Capacity and transaction targets
If your application is approaching the scalability targets for a single storage account, consider adopting one of the following approaches:
- If your application hits the transaction target, consider using block blob storage accounts, which are optimized for high transaction rates and low and consistent latency. For more information, see Azure storage account overview.
- Reconsider the workload that causes your application to approach or exceed the scalability target. Can you design it differently to use less bandwidth or capacity, or fewer transactions?
- If your application must exceed one of the scalability targets, then create multiple storage accounts and partition your application data across those multiple storage accounts. If you use this pattern, then be sure to design your application so that you can add more storage accounts in the future for load balancing. Storage accounts themselves have no cost other than your usage in terms of data stored, transactions made, or data transferred.
- If your application is approaching the bandwidth targets, consider compressing data on the client side to reduce the bandwidth required to send the data to Azure Storage.
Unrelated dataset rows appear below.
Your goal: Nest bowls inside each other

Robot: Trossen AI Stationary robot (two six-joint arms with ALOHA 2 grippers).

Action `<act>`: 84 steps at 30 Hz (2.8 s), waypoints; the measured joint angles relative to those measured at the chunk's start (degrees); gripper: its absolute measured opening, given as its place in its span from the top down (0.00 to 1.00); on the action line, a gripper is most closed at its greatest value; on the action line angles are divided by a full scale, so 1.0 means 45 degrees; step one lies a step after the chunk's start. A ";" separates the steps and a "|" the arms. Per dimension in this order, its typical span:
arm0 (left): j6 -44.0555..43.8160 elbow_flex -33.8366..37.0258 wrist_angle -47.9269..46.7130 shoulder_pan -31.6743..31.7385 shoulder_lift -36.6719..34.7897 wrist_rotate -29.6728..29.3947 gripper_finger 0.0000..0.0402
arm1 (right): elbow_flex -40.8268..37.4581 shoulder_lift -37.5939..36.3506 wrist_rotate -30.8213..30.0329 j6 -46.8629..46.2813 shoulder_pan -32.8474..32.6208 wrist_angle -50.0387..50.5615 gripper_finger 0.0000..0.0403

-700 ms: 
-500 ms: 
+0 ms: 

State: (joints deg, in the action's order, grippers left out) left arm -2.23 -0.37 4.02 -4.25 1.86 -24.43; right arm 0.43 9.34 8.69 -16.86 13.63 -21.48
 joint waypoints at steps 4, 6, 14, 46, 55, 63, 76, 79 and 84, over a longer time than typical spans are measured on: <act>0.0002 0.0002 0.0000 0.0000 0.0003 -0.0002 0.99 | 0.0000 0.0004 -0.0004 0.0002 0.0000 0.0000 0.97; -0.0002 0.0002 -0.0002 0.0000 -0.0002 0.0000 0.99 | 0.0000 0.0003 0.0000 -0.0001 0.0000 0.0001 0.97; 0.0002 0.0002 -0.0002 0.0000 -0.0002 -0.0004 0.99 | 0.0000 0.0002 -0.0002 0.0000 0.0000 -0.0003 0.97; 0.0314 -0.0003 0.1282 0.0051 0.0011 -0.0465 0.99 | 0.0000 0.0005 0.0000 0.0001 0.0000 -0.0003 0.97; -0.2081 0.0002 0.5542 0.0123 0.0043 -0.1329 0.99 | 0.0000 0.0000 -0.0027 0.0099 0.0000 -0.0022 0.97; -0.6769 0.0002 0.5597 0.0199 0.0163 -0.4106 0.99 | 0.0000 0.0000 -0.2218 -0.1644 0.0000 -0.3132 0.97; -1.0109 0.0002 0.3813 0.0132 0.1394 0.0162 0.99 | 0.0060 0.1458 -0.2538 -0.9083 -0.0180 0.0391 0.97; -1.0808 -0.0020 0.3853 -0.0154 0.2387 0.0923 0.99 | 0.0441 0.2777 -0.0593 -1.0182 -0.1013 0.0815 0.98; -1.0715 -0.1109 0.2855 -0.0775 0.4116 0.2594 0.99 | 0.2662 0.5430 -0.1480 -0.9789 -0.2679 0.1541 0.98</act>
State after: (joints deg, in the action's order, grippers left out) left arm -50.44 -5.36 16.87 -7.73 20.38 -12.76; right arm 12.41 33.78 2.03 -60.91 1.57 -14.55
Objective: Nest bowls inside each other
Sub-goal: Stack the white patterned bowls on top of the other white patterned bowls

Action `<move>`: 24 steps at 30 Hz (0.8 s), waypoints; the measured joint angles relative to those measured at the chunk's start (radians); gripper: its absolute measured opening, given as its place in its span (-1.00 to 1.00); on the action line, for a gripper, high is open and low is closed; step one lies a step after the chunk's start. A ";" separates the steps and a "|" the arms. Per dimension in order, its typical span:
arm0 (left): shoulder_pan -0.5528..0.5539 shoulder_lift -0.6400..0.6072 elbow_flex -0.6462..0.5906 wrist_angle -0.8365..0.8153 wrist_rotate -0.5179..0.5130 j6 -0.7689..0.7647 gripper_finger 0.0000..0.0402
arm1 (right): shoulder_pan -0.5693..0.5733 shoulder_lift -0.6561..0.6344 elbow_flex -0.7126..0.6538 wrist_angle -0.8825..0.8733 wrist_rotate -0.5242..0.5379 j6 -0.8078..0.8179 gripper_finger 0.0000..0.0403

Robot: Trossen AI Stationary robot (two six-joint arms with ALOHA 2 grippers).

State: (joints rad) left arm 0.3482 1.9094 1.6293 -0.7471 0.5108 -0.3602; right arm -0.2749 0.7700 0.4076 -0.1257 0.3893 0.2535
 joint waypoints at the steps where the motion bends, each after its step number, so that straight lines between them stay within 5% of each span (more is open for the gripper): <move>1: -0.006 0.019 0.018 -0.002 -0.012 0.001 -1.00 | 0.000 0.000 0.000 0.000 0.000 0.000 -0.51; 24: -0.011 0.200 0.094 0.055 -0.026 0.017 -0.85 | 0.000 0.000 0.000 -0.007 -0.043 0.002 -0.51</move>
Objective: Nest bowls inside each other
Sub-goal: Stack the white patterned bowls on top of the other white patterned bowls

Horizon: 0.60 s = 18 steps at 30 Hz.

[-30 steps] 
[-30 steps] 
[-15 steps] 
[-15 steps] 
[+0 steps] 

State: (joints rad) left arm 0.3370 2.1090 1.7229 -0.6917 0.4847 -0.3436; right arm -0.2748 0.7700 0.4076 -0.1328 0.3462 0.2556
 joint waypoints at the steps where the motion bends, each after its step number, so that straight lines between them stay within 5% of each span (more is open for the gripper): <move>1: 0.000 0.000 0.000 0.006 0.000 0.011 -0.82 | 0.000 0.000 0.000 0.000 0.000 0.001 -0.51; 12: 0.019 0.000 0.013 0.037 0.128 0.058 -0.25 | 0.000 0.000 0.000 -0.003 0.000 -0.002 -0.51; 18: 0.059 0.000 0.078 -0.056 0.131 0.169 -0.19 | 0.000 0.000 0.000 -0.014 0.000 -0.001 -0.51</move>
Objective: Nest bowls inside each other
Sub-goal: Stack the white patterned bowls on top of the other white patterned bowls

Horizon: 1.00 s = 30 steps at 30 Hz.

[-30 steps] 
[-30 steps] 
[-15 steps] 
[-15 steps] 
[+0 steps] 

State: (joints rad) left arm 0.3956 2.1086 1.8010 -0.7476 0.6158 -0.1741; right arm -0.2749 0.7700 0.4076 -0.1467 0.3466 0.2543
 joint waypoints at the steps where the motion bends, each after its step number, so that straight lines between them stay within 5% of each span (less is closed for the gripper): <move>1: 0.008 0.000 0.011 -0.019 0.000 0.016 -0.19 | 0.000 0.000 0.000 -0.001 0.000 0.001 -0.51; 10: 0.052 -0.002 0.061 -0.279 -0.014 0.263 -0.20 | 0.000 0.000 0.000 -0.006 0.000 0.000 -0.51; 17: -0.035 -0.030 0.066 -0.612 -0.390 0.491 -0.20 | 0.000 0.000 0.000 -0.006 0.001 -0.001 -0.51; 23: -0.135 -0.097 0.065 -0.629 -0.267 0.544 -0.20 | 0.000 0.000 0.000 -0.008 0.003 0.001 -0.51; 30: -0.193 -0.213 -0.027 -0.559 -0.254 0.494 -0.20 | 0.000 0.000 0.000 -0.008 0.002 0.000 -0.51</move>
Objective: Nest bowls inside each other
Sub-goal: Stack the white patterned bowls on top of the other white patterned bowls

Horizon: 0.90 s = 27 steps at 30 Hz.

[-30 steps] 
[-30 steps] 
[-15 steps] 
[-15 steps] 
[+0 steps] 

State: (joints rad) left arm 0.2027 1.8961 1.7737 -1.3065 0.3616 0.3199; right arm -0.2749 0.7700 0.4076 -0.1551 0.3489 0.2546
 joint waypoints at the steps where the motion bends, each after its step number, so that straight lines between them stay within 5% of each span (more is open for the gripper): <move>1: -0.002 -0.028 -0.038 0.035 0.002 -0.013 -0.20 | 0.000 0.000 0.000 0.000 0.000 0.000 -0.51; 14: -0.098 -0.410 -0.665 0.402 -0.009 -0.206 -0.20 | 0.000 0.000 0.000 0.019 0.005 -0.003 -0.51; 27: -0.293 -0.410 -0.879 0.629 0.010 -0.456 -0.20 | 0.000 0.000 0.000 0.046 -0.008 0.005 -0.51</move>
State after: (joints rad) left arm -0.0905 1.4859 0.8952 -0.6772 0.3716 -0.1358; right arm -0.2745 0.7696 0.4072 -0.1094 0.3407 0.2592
While compressing data may save bandwidth and improve network performance, it can also have negative effects on performance. Evaluate the performance impact of the additional processing requirements for data compression and decompression on the client side. Keep in mind that storing compressed data can make troubleshooting more difficult because it may be more challenging to view the data using standard tools.
- If your application is approaching the scalability targets, then make sure that you are using an exponential backoff for retries. It's best to try to avoid reaching the scalability targets by implementing the recommendations described in this article. However, using an exponential backoff for retries will prevent your application from retrying rapidly, which could make throttling worse. For more information, see the section titled Timeout and Server Busy errors.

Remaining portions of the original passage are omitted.